→ **EXERCISE DESCRIPTION**
Find every line in the records below that holds the word "steamer", and copy it out.

→ **EXERCISE DATA**
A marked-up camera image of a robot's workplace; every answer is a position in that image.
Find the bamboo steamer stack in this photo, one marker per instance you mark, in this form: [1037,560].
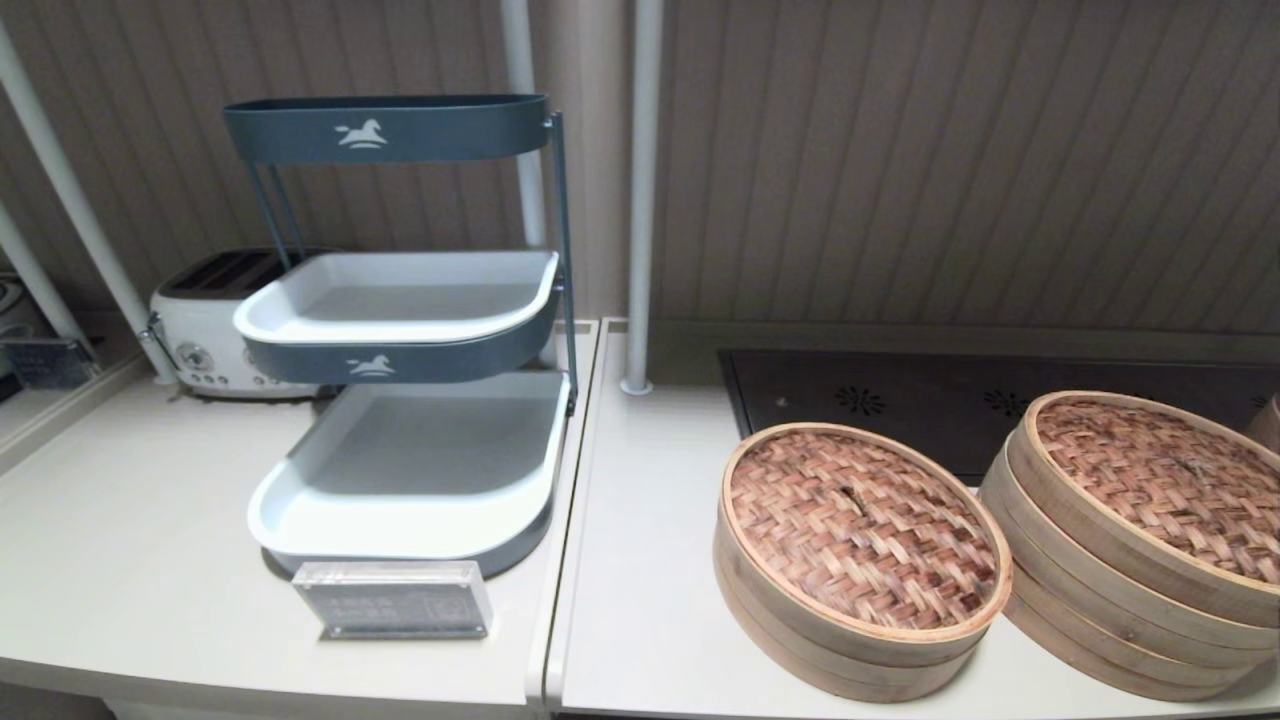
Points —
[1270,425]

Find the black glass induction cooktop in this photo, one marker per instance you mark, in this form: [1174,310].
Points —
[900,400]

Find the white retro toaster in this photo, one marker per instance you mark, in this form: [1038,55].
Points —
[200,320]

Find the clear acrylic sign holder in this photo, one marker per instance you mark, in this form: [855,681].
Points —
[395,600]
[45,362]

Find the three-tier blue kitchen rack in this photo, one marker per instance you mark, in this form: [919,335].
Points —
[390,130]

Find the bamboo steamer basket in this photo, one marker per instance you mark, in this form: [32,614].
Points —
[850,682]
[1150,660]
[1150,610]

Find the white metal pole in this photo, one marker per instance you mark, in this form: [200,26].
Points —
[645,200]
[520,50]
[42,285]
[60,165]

...

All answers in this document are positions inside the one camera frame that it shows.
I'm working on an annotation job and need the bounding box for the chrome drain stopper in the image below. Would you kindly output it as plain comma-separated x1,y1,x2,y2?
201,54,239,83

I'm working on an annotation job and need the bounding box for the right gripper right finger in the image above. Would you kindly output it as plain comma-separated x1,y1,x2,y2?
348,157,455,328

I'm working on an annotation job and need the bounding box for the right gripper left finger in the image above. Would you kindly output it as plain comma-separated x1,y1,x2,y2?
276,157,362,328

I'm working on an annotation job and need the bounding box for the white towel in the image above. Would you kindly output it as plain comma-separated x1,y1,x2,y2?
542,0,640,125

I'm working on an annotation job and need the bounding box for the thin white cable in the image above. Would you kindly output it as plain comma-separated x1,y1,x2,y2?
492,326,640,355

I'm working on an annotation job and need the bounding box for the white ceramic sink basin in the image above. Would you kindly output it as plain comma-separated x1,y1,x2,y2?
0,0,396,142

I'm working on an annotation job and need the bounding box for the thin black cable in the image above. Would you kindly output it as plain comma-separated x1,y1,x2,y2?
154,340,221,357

* * *

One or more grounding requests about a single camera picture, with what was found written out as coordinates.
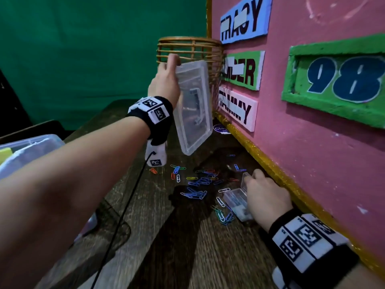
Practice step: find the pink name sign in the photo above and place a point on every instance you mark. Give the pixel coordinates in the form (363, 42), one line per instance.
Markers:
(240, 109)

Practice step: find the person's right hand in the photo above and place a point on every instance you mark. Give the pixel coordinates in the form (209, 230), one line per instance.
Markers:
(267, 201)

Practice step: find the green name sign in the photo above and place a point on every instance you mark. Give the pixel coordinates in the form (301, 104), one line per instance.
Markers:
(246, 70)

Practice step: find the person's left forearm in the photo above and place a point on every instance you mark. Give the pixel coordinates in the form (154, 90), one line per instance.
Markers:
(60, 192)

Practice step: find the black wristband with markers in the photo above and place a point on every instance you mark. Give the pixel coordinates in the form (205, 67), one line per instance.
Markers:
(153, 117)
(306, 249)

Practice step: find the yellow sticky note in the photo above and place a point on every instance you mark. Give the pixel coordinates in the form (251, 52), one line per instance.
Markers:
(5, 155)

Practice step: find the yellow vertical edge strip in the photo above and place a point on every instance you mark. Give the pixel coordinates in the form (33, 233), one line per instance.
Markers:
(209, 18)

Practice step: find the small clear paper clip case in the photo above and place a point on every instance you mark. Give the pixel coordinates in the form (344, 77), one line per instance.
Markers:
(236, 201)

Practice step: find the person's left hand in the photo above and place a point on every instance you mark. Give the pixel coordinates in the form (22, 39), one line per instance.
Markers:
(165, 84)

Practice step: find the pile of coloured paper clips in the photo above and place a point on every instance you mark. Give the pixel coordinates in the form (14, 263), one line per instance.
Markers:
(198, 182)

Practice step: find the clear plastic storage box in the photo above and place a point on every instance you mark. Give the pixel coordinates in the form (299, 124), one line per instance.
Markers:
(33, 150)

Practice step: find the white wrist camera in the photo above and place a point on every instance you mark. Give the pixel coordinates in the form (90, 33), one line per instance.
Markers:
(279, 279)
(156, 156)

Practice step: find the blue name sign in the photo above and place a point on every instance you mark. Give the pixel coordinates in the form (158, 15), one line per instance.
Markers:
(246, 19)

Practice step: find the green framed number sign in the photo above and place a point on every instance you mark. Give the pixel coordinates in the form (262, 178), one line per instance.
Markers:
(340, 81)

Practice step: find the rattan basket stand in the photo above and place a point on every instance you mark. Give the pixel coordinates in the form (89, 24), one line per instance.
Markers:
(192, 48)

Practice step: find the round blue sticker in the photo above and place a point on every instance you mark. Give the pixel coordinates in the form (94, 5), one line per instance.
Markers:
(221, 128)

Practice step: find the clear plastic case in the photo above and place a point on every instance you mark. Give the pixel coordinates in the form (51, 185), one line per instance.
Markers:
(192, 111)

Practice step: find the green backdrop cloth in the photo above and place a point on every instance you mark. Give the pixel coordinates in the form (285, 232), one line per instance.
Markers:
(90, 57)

→ **RESPONSE**
Find the bamboo steamer stack in this photo, one marker per instance you mark, in this form: [1037,560].
Find the bamboo steamer basket in this photo, one marker per instance you mark, in this form: [32,614].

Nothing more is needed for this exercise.